Histórias de Vida e Legado
Cada uma destas vidas contava uma história rica em experiências e contribuições. O legado que essas pessoas deixam para trás se reflete nas memórias de seus entes queridos e nas comunidades que ajudaram a construir. Ao lembrarmos de suas histórias, perpetuamos seus legados, inspirando novas gerações a continuar o que eles começaram.
Memórias Coletivas da Comunidade
As comunidades se reúnem em recordações coletivas que transcendem a dor da perda. Essas memórias coletivas criam um tecido social que une as pessoas em momentos de dor e celebração. Através das memórias, as tradições e histórias vividas, as comunidades podem encontrar força para seguir em frente.
Como Acompanhar Obituários
Para quem deseja acompanhar obituários, existem várias maneiras de se manter informado. Muitas publicações, como jornais e sites de notícias, disponibilizam seções específicas para esse fim. Além disso, serviços online permitem o registro e a busca de obituários, facilitando o acesso às informações sobre pessoas falecidas.
Reflexão sobre a Vida e a Morte
A morte é um tópico que muitas vezes evitamos discutir, mas é uma parte inevitável da vida. Refletir sobre a própria mortalidade é um exercício importante que pode levar a um maior apreço pela vida. Homenagear aqueles que partiram nos lembra de valorizar o tempo que temos e de refletir sobre o que realmente importa.
Histórias Inspiradoras
Histórias de vida inspiradoras podem ser encontradas entre os muitos que partiram. Esses relatos falam de superação, contribuições para a sociedade, e marcos que deixaram um impacto na vida de muitos. É fundamental contar essas histórias, pois mostram o potencial e a resiliência do espírito humano.

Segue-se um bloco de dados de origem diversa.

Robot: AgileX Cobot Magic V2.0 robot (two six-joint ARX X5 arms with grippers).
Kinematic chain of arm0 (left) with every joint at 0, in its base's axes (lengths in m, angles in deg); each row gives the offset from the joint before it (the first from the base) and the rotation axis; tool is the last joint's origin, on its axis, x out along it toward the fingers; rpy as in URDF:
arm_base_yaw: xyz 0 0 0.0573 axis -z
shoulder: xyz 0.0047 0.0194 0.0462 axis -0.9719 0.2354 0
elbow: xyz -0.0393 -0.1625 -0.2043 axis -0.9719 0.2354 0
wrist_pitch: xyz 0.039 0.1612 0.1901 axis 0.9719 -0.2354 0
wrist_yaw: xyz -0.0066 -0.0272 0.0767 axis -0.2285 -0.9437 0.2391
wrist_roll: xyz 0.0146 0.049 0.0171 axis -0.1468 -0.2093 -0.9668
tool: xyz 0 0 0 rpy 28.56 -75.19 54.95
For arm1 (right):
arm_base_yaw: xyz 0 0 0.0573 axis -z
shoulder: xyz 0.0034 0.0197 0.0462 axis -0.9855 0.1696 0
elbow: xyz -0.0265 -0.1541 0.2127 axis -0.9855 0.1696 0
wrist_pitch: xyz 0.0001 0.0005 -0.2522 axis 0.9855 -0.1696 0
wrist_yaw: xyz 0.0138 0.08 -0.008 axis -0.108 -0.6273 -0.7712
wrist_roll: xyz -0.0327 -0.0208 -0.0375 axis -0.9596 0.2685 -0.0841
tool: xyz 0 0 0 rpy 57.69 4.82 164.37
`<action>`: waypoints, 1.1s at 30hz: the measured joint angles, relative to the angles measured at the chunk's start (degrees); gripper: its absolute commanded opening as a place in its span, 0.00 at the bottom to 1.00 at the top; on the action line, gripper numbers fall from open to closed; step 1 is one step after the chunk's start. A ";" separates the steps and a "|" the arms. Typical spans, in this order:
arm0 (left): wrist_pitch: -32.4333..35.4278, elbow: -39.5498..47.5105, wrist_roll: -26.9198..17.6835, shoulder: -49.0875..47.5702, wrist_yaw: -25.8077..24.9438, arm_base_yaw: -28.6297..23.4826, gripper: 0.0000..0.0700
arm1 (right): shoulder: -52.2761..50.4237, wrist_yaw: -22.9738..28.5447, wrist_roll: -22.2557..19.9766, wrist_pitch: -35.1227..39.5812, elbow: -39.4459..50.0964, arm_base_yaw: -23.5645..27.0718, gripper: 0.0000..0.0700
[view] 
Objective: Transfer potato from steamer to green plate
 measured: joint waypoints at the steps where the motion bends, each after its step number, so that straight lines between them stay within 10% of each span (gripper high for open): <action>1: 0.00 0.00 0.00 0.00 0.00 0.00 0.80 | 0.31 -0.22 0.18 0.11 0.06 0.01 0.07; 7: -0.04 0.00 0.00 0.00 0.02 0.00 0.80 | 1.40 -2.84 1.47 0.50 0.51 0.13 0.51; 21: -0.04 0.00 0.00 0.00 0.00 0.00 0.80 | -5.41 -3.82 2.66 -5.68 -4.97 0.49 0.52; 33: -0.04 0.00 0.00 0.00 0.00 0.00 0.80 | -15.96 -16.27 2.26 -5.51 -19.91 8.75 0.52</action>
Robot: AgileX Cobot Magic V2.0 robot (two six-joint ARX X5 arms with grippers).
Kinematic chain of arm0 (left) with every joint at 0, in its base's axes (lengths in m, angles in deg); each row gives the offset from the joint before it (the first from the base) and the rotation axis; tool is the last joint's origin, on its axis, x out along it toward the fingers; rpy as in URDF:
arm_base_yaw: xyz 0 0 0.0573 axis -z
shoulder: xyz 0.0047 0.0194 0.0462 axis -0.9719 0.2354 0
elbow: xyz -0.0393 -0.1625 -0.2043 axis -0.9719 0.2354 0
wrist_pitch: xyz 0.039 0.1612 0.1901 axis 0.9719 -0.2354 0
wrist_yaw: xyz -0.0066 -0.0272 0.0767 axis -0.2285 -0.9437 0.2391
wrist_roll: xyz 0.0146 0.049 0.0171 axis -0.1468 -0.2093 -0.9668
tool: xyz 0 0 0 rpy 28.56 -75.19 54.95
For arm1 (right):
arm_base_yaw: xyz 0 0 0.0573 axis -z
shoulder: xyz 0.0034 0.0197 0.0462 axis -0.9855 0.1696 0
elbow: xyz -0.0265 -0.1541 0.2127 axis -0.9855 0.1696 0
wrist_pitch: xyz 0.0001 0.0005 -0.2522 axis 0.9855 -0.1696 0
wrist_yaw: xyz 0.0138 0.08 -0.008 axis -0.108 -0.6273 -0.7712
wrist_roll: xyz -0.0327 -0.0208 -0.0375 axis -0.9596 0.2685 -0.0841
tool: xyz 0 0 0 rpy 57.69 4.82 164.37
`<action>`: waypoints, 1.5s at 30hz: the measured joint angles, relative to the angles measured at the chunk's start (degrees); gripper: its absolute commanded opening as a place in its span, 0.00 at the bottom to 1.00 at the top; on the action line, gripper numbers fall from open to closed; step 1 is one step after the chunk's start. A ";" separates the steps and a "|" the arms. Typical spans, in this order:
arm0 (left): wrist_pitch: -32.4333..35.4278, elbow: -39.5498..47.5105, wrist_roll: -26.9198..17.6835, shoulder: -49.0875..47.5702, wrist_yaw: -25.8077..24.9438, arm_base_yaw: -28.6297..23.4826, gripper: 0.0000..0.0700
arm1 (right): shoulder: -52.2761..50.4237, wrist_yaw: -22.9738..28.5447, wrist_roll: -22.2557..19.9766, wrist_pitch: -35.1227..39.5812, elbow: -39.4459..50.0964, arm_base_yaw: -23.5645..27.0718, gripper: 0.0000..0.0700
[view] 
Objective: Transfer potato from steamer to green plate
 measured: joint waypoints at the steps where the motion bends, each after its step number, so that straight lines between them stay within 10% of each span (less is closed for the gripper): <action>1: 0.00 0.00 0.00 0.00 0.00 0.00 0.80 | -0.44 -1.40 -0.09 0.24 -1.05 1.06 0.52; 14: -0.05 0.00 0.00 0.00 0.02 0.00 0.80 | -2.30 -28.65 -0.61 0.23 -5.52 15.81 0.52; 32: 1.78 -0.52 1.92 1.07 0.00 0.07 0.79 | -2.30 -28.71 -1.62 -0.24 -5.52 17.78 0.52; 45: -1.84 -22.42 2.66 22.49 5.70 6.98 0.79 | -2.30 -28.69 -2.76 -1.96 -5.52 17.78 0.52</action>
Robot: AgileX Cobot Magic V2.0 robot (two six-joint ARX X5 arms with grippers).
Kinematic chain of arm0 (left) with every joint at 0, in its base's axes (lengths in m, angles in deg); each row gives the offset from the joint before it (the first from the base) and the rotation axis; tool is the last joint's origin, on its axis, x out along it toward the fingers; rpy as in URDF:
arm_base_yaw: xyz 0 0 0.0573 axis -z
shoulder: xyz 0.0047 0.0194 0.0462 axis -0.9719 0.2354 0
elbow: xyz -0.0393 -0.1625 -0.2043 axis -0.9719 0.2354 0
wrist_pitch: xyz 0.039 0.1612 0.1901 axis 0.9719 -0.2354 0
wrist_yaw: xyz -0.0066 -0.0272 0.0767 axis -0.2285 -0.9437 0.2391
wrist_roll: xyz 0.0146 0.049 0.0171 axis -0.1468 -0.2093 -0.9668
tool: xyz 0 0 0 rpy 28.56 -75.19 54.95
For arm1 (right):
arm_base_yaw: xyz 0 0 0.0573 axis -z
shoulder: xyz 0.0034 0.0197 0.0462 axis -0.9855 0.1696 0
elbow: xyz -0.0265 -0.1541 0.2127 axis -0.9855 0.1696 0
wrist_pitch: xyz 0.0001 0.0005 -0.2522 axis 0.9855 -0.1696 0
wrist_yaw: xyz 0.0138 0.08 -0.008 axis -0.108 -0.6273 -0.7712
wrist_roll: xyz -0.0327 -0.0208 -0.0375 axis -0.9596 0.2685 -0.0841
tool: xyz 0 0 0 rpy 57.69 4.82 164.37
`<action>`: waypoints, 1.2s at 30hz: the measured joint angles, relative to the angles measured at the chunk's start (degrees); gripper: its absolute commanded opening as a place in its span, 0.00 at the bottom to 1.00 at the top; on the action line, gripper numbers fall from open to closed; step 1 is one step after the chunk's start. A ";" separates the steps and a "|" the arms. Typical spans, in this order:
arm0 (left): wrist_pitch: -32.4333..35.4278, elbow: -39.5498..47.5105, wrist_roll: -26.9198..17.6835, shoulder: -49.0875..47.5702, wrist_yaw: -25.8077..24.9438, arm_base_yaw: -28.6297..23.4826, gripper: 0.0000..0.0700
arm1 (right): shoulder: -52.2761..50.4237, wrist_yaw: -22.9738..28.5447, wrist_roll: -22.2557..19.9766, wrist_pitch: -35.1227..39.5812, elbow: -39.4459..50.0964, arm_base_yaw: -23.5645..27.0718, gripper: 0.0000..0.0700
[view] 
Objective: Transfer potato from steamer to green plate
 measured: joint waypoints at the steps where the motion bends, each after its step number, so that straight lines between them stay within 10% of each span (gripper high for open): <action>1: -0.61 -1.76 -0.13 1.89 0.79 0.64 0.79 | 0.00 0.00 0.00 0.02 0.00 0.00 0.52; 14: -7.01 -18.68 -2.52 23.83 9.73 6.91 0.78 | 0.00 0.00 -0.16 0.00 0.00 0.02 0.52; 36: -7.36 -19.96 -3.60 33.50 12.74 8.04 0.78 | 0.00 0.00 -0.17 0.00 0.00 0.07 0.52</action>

O Papel do Obituário na Sociedade
Os obituários têm um papel vital na sociedade, servindo não só como um aviso sobre a morte de uma pessoa, mas também como uma forma de documentar a história local. Eles capturam momentos significativos da vida de indivíduos e permitem que a comunidade lembre-se e celebre suas vidas.
Cultivando a Memória dos Entes Queridos
Cultivar a memória de queridos falecidos é uma forma de manter suas presenças vivas nos corações e mentes daqueles que permaneceram. Isso pode ser feito através de rituais, celebrações de vida e a partilha de histórias que promovem o amor e a lembrança.